BOB GARFIELD: Now, since your piece appeared, there has, of course, been a lot of discussion about it, and among those who have chimed in is the son of the former attorney general who says that he doesn't believe that his father would have said to you what you said he said to you. What do you make of his skepticism?
ROBERT M. SMITH: No, I know. I actually talked to the gentleman for the first time just yesterday or the day before, and I was somewhat taken aback by his saying that. And, frankly, I just said, look, you know, you’re free to believe it or not; how do you think that I came by this concrete information if your father didn't give it to me? And he didn't know. But this feeds into my own ethical quandary.
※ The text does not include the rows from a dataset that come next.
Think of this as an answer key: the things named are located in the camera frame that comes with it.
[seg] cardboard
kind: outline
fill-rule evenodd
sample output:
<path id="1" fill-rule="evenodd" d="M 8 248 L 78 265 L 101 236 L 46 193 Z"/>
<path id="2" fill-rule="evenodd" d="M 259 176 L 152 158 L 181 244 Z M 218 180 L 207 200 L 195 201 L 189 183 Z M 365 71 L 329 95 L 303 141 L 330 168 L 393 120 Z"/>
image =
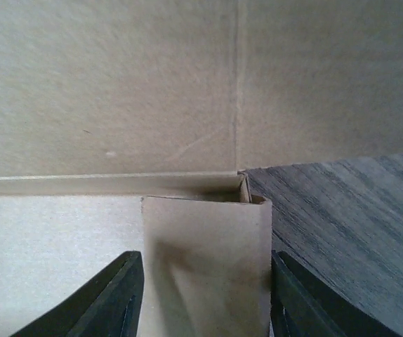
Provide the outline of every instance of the cardboard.
<path id="1" fill-rule="evenodd" d="M 0 0 L 0 177 L 403 151 L 403 2 Z"/>
<path id="2" fill-rule="evenodd" d="M 142 178 L 150 189 L 151 177 Z M 66 179 L 70 189 L 80 185 Z M 112 186 L 108 177 L 85 179 L 89 190 Z M 181 192 L 188 180 L 180 179 L 171 185 Z M 31 195 L 0 195 L 0 336 L 53 308 L 126 250 L 142 251 L 145 264 L 139 336 L 212 336 L 212 329 L 266 336 L 271 203 L 245 201 L 244 176 L 224 177 L 223 194 L 218 186 L 207 193 L 203 181 L 212 179 L 194 179 L 183 193 L 190 199 L 172 194 L 142 203 L 141 196 L 125 194 L 47 195 L 41 190 L 47 184 L 35 179 L 23 180 Z M 163 186 L 169 177 L 152 181 Z M 123 187 L 128 183 L 138 186 L 124 177 Z"/>
<path id="3" fill-rule="evenodd" d="M 143 336 L 268 336 L 271 203 L 148 197 Z"/>

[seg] cardboard wall
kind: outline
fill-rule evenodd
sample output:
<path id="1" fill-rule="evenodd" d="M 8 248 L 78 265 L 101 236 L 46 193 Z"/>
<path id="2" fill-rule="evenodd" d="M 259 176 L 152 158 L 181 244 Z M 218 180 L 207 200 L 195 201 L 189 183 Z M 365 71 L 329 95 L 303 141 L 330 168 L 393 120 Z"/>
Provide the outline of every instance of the cardboard wall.
<path id="1" fill-rule="evenodd" d="M 0 176 L 403 151 L 403 1 L 0 0 Z"/>

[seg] wood grain floor
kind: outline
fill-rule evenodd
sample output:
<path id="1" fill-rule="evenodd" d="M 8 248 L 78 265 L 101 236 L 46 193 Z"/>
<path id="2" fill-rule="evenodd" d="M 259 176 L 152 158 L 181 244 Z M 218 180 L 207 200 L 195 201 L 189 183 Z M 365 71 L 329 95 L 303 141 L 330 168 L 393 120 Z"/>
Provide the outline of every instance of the wood grain floor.
<path id="1" fill-rule="evenodd" d="M 273 247 L 403 335 L 403 154 L 248 171 Z"/>

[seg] crease line
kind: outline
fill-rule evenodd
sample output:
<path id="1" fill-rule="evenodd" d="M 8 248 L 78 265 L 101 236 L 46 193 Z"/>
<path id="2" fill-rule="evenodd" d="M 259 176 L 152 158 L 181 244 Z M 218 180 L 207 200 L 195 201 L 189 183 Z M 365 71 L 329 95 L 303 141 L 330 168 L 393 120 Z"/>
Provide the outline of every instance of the crease line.
<path id="1" fill-rule="evenodd" d="M 235 81 L 236 81 L 236 107 L 235 107 L 235 123 L 234 123 L 234 158 L 236 170 L 240 170 L 241 163 L 240 140 L 238 134 L 242 122 L 243 105 L 244 105 L 244 80 L 246 70 L 246 18 L 247 8 L 245 0 L 237 0 L 236 12 L 236 32 L 234 43 L 234 66 L 235 66 Z"/>
When L. Patrick Gray was alive, I felt under a complete obligation, journalistic duty, indeed, to say nothing, and I said nothing and didn't really think anything more of it, until Bob Phelps contacted me and sent me a chapter from his book to confirm that it was all correct. I said, I can't help you; I was given this information on the basis that I would not disclose Mr. Gray’s having given it to me. And about a week went by and I got an email back from Bob saying that once the source had died, the privilege was extinguished. Bob went ahead, published the book, and there was no further point in my not simply telling the story.
BOB GARFIELD: So, never mind the past 37 years, I just want to go back to the immediate aftermath of the lunch you had with Patrick Gray. You get this information which takes the Watergate cover-up clear to the Oval Office. You inform Bob Phelps. You leave The New York Times and then sit and watch as – nothing happens. The world spends two years watching the presidency go up in smoke. At no point did you call Phelps, you know, in the first days after you left the paper, to say, what the hell, Bob? I mean, I'm asking you that now. Bob, what the hell? [LAUGHS]
ROBERT M. SMITH: All right. It’s certainly a fair question. You’re a reporter. Please put yourself in my shoes. I briefed Bob Phelps on what Pat Gray had said during the lunch. He sat there in his office taking notes about it. He had in the room three dozen first rate reporters. It never crossed my mind that he did nothing with the information.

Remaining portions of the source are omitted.